======== SUPPLIED INFORMATION ========

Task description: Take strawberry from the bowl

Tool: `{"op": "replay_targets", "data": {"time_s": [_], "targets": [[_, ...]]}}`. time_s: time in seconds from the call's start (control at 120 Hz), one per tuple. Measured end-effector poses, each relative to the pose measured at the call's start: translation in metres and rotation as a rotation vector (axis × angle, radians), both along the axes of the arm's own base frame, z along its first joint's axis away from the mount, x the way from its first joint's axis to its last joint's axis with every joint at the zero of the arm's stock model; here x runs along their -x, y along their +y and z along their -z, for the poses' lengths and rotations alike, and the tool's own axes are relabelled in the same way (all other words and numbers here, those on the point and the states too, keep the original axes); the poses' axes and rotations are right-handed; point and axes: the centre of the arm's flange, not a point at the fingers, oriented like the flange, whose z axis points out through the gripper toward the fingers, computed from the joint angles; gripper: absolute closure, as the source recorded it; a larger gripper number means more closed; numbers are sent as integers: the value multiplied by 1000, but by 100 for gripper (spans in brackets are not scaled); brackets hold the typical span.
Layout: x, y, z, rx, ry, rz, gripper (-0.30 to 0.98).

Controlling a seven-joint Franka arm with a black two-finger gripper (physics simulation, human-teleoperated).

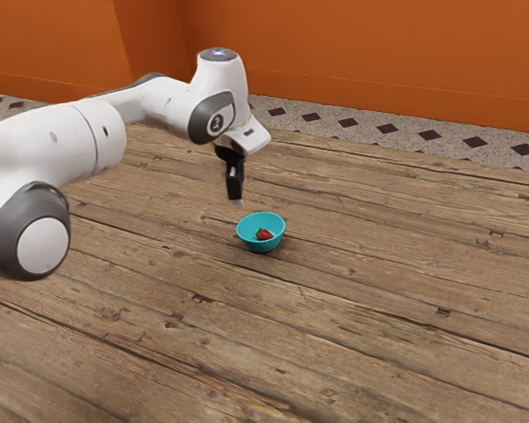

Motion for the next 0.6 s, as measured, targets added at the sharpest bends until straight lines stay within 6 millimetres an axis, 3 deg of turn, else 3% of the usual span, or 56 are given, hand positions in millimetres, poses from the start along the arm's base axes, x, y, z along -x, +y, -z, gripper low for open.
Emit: {"op": "replay_targets", "data": {"time_s": [0.117,0.333,0.6], "targets": [[-11,-9,20,14,-12,71,2],[-19,-13,67,19,4,151,28],[-34,-15,111,25,-21,214,36]]}}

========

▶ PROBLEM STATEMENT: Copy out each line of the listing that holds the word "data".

▶ OUTPUT FOR THIS TASK:
Tool: `{"op": "replay_targets", "data": {"time_s": [_], "targets": [[_, ...]]}}`. time_s: time in seconds from the call's start (control at 120 Hz), one per tuple. Measured end-effector poses, each relative to the pose measured at the call's start: translation in metres and rotation as a rotation vector (axis × angle, radians), both along the axes of the arm's own base frame, z along its first joint's axis away from the mount, x the way from its first joint's axis to its last joint's axis with every joint at the zero of the arm's stock model; here x runs along their -x, y along their +y and z along their -z, for the poses' lengths and rotations alike, and the tool's own axes are relabelled in the same way (all other words and numbers here, those on the point and the states too, keep the original axes); the poses' axes and rotations are right-handed; point and axes: the centre of the arm's flange, not a point at the fingers, oriented like the flange, whose z axis points out through the gripper toward the fingers, computed from the joint angles; gripper: absolute closure, as the source recorded it; a larger gripper number means more closed; numbers are sent as integers: the value multiplied by 1000, but by 100 for gripper (spans in brackets are not scaled); brackets hold the typical span.
Emit: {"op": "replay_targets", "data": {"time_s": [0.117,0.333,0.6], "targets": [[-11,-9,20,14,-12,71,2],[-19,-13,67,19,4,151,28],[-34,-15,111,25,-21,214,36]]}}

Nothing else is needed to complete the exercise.